### Work task
Pictures stay out of the answer, but every line of the material must be restated exactly.
# # # # #
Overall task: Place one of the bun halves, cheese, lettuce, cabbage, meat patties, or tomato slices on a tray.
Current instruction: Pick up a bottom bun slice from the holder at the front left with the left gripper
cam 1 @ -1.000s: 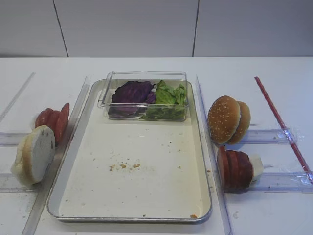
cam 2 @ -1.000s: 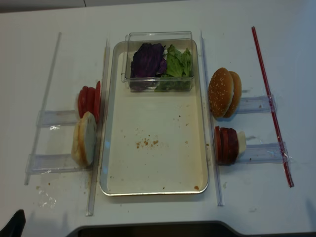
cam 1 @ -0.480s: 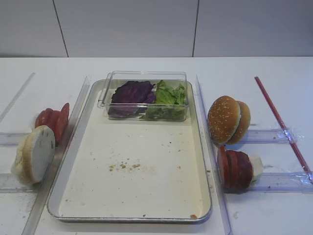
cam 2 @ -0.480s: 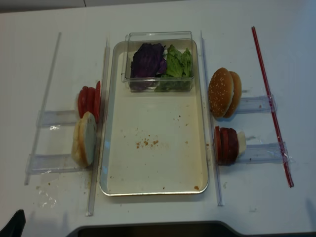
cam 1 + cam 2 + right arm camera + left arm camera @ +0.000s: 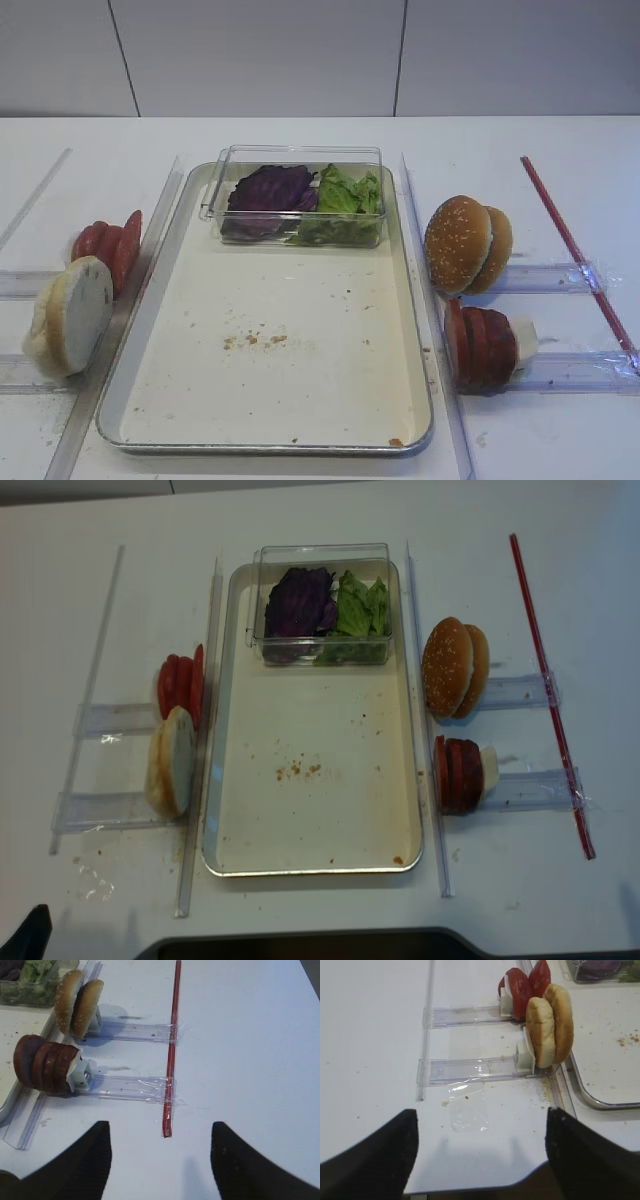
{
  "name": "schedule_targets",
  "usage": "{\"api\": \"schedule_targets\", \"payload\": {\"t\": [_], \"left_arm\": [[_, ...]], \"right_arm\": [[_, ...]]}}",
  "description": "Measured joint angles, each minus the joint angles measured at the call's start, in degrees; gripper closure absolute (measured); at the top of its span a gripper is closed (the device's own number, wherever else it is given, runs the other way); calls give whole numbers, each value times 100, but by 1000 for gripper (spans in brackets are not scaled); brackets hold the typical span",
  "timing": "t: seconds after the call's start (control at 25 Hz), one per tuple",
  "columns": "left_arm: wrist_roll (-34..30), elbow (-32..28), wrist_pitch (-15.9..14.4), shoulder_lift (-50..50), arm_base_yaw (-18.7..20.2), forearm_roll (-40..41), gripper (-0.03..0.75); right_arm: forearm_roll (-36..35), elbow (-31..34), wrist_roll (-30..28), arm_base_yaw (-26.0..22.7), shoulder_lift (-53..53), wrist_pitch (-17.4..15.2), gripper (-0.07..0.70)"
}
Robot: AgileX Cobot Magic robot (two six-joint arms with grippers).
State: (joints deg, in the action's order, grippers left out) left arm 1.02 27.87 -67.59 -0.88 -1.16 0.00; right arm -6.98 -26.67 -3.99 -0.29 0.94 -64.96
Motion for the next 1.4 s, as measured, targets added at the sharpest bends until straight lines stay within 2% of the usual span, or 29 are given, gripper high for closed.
{"api": "schedule_targets", "payload": {"t": [0.68,1.04,1.4], "left_arm": [[0,40,0,0,0,-38,226],[0,582,-62,63,0,-291,226],[-102,1269,-411,1193,0,-499,226]], "right_arm": [[0,0,0,0,0,0,177],[0,0,0,0,0,0,177],[0,0,0,0,0,-10,177]]}}
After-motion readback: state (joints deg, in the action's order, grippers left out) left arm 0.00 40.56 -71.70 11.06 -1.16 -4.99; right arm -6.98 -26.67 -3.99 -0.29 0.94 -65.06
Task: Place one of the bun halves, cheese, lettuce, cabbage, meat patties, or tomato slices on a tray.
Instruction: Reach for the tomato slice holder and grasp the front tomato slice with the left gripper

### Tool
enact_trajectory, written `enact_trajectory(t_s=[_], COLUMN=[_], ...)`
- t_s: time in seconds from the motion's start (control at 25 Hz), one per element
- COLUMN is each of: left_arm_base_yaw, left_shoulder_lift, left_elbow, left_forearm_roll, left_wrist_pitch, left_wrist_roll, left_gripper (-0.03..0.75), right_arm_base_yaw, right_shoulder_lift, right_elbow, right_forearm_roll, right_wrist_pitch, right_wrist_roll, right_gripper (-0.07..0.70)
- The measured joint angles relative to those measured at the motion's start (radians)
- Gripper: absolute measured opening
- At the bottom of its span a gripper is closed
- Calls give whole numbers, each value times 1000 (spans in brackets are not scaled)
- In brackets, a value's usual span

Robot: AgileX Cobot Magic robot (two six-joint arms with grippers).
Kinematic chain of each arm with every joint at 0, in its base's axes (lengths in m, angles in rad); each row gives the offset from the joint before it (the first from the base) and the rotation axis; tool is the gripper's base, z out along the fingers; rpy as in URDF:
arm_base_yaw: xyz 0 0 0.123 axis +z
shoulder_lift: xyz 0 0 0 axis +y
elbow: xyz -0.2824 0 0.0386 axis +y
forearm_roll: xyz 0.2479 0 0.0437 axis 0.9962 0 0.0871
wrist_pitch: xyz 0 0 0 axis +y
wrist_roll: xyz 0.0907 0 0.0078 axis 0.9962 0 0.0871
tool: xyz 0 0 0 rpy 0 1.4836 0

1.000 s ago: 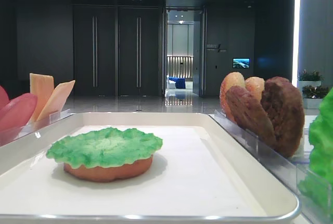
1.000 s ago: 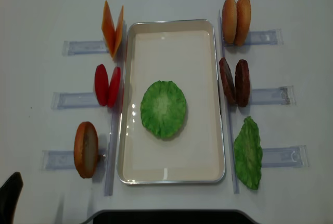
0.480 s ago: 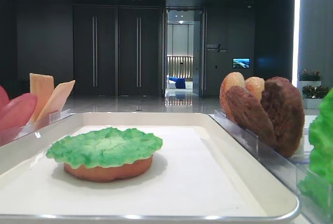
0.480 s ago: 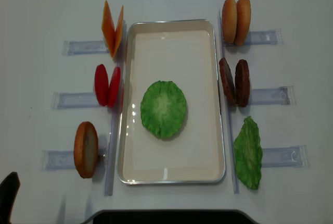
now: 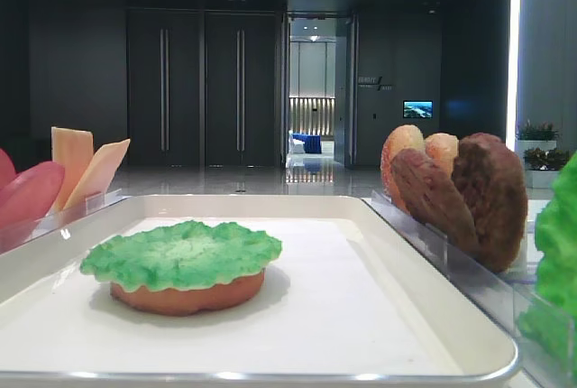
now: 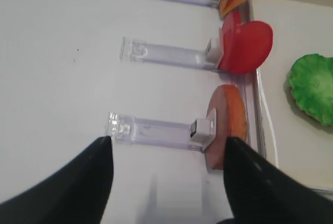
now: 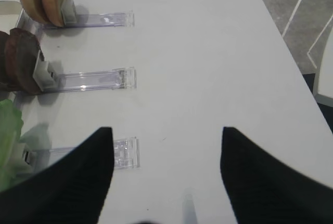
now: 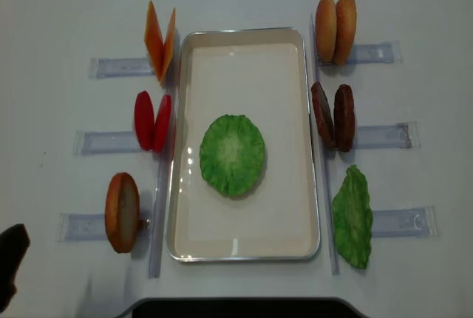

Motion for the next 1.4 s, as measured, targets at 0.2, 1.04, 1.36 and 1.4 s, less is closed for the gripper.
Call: enact_trajectory(t_s=[0.2,1.04,1.36,1.4], left_arm_base_yaw=[0,0,-38,-61], left_shoulder_lift=[306,1377,1466,1466], left_elbow=[-79,-681,-736,-737], left_forearm_roll=[0,6,-25,-21], left_wrist_pitch=[-37,-133,-79,-75], left_wrist_roll=[-18,11,12,-5], left_gripper=[504,504,504,504], right_arm_base_yaw=[0,0,0,0], right_shoulder_lift=[0,0,0,0], right_elbow=[0,0,0,0], right_forearm_roll=[0,0,0,0], right_wrist_pitch=[0,0,0,0], right_wrist_roll=[0,0,0,0], right_gripper=[426,426,426,426])
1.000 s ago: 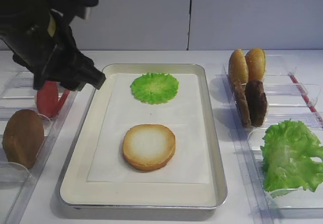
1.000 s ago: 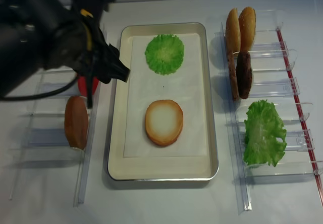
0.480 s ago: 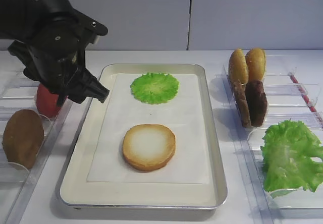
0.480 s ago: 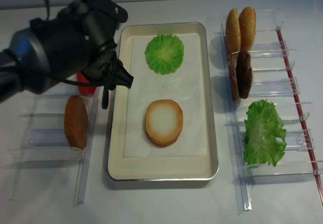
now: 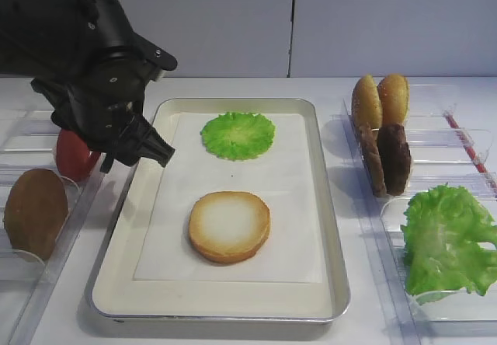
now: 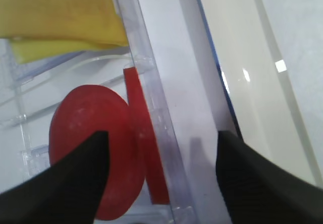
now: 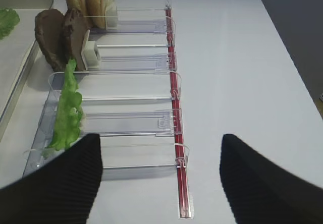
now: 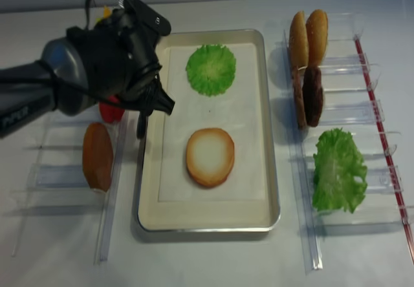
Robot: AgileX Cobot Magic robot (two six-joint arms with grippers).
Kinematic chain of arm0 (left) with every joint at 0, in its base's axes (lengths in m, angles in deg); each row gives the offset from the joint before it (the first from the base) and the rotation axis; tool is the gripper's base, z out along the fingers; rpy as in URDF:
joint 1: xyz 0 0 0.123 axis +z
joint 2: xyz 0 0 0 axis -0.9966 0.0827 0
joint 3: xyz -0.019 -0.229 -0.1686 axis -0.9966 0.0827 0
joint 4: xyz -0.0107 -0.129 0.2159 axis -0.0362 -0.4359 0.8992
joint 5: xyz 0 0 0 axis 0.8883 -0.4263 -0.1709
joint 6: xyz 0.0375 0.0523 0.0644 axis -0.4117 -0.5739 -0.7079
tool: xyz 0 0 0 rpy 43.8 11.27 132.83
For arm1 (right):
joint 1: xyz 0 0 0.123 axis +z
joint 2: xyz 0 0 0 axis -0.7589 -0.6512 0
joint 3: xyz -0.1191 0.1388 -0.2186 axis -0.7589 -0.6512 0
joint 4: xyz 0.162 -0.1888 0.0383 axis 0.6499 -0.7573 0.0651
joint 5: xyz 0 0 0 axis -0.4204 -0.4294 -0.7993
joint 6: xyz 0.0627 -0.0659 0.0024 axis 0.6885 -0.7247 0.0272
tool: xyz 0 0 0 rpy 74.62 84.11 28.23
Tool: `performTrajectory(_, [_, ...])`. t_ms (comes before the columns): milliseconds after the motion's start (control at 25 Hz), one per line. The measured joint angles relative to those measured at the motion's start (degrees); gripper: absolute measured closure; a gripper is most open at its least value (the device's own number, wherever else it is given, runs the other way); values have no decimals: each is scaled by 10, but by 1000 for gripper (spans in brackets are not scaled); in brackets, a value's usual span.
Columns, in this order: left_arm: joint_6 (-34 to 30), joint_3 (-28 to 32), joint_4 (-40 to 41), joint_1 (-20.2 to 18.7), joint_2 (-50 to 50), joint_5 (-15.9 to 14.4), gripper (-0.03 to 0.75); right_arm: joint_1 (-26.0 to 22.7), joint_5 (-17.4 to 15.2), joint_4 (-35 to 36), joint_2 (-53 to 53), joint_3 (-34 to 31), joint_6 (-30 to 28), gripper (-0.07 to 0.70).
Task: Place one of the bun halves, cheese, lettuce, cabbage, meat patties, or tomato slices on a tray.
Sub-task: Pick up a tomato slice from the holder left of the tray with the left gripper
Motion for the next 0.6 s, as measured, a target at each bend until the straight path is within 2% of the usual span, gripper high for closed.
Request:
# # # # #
### Task solution
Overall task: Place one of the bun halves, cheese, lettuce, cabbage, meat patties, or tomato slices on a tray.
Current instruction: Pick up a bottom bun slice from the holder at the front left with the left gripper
cam 1 @ -1.000s: 
cam 2 @ -1.000s: 
cam 1 @ -0.480s: 
cam 2 @ -0.480s: 
cam 1 + cam 2 + right arm camera + left arm camera @ +0.000s: 
{
  "name": "schedule_targets",
  "usage": "{\"api\": \"schedule_targets\", \"payload\": {\"t\": [_], \"left_arm\": [[_, ...]], \"right_arm\": [[_, ...]]}}",
  "description": "Measured joint angles, each minus the joint angles measured at the call's start, in degrees; gripper closure absolute (measured); at the top of its span a gripper is closed (the device's own number, wherever else it is given, runs the other way); calls give whole numbers, each value times 100, but by 1000 for gripper (spans in brackets are not scaled); brackets hold the typical span",
  "timing": "t: seconds after the call's start (control at 25 Hz), one per tuple",
  "columns": "left_arm: wrist_roll (-34..30), elbow (-32..28), wrist_pitch (-15.9..14.4), shoulder_lift (-50..50), arm_base_yaw (-18.7..20.2), forearm_roll (-40..41), gripper (-0.03..0.75); right_arm: forearm_roll (-36..35), elbow (-31..34), wrist_roll (-30..28), arm_base_yaw (-26.0..22.7), shoulder_lift (-53..53), wrist_pitch (-17.4..15.2), gripper (-0.07..0.70)"
}
Robot: AgileX Cobot Magic robot (two six-joint arms with grippers).
State: (joints deg, in the action's order, grippers left out) left arm 1.02 27.87 -67.59 -0.88 -1.16 0.00; right arm -6.98 -26.67 -3.99 -0.29 0.94 -64.96
Motion for the next 1.4 s, as measured, targets added at the sharpest bends until straight lines stay within 2% of the usual span, or 29 are given, gripper high for closed.
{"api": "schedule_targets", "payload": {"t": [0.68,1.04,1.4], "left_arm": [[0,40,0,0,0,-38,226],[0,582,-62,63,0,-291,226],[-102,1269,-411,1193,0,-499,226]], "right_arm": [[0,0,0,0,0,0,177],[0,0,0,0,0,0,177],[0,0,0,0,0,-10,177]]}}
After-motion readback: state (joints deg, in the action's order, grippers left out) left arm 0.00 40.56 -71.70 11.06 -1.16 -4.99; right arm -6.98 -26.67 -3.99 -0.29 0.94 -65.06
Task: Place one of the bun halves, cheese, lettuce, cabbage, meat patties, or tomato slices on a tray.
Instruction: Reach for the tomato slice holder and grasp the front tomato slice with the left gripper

### Tool
enact_trajectory, written `enact_trajectory(t_s=[_], COLUMN=[_], ...)`
- t_s: time in seconds from the motion's start (control at 25 Hz), one per element
- COLUMN is each of: left_arm_base_yaw, left_shoulder_lift, left_elbow, left_forearm_roll, left_wrist_pitch, left_wrist_roll, left_gripper (-0.03..0.75), right_arm_base_yaw, right_shoulder_lift, right_elbow, right_forearm_roll, right_wrist_pitch, right_wrist_roll, right_gripper (-0.07..0.70)
- The measured joint angles relative to those measured at the motion's start (radians)
- Gripper: absolute measured opening
- At the bottom of its span a gripper is closed
- Calls give whole numbers, each value times 1000 (spans in brackets are not scaled)
- In brackets, a value's usual span

Robot: AgileX Cobot Magic robot (two six-joint arms with grippers).
Kinematic chain of each arm with every joint at 0, in its base's axes (lengths in m, angles in rad); each row gives the offset from the joint before it (the first from the base) and the rotation axis; tool is the gripper's base, z out along the fingers; rpy as in URDF:
arm_base_yaw: xyz 0 0 0.123 axis +z
shoulder_lift: xyz 0 0 0 axis +y
elbow: xyz -0.2824 0 0.0386 axis +y
forearm_roll: xyz 0.2479 0 0.0437 axis 0.9962 0 0.0871
wrist_pitch: xyz 0 0 0 axis +y
wrist_roll: xyz 0.0907 0 0.0078 axis 0.9962 0 0.0871
tool: xyz 0 0 0 rpy 0 1.4836 0

1.000 s ago: 
1.000 s ago: 
0.480 s ago: 
0.480 s ago: 
now: 
now: 
now: 
now: 

Motion for the next 1.4 s, as measured, targets at 0.2, 1.04, 1.36 and 1.4 s, less is closed for the gripper.
Call: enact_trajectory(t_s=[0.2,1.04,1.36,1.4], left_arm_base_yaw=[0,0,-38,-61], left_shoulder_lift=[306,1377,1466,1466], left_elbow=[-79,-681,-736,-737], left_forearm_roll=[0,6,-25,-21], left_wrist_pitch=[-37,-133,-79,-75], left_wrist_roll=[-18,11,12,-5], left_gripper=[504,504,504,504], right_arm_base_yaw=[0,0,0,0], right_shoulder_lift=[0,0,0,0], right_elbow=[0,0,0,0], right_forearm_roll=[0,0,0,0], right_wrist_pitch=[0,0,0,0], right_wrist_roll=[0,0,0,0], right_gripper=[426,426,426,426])
1.000 s ago: 
1.000 s ago: 
0.480 s ago: 
0.480 s ago: 
now: 
now: 
now: 
now: 
Robot: AgileX Cobot Magic robot (two six-joint arms with grippers).
Kinematic chain of arm0 (left) with every joint at 0, in its base's axes (lengths in m, angles in deg); each row gives the offset from the joint before it (the first from the base) and the rotation axis; tool is the gripper's base, z out along the fingers; rpy as in URDF:
joint 1: xyz 0 0 0.123 axis +z
joint 2: xyz 0 0 0 axis -0.9966 0.0827 0
joint 3: xyz -0.019 -0.229 -0.1686 axis -0.9966 0.0827 0
joint 4: xyz -0.0107 -0.129 0.2159 axis -0.0362 -0.4359 0.8992
joint 5: xyz 0 0 0 axis 0.8883 -0.4263 -0.1709
joint 6: xyz 0.0375 0.0523 0.0644 axis -0.4117 -0.5739 -0.7079
tool: xyz 0 0 0 rpy 43.8 11.27 132.83
For arm1 (right):
joint 1: xyz 0 0 0.123 axis +z
joint 2: xyz 0 0 0 axis -0.7589 -0.6512 0
joint 3: xyz -0.1191 0.1388 -0.2186 axis -0.7589 -0.6512 0
joint 4: xyz 0.162 -0.1888 0.0383 axis 0.6499 -0.7573 0.0651
joint 5: xyz 0 0 0 axis -0.4204 -0.4294 -0.7993
joint 6: xyz 0.0627 -0.0659 0.0024 axis 0.6885 -0.7247 0.0272
tool: xyz 0 0 0 rpy 74.62 84.11 28.23
Tool: `performTrajectory(_, [_, ...])`. t_ms (comes before the columns): milliseconds after the motion's start (control at 25 Hz), one per line. The measured joint angles relative to those measured at the motion's start (degrees); gripper: absolute measured closure; a gripper is most open at its least value (the device's own number, wherever else it is given, runs the other way); values have no decimals: each is scaled by 10, but by 1000 for gripper (spans in brackets are not scaled); in brackets, a value's usual span.
Columns, in this order: left_arm: joint_6 (-34 to 30), joint_3 (-28 to 32), joint_4 (-40 to 41), joint_1 (-20.2 to 18.7), joint_2 (-50 to 50), joint_5 (-15.9 to 14.4), gripper (-0.03 to 0.75); right_arm: joint_1 (-26.0 to 22.7), joint_5 (-17.4 to 15.2), joint_4 (-35 to 36), joint_2 (-53 to 53), joint_3 (-34 to 31), joint_6 (-30 to 28), gripper (-0.07 to 0.70).
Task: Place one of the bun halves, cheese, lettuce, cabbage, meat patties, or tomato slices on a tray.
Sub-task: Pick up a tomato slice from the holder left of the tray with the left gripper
Motion for the next 0.6 s, as measured, a target at each bend until the straight path is within 2% of the usual span, gripper high for closed.
Request:

The response is complete as it stands.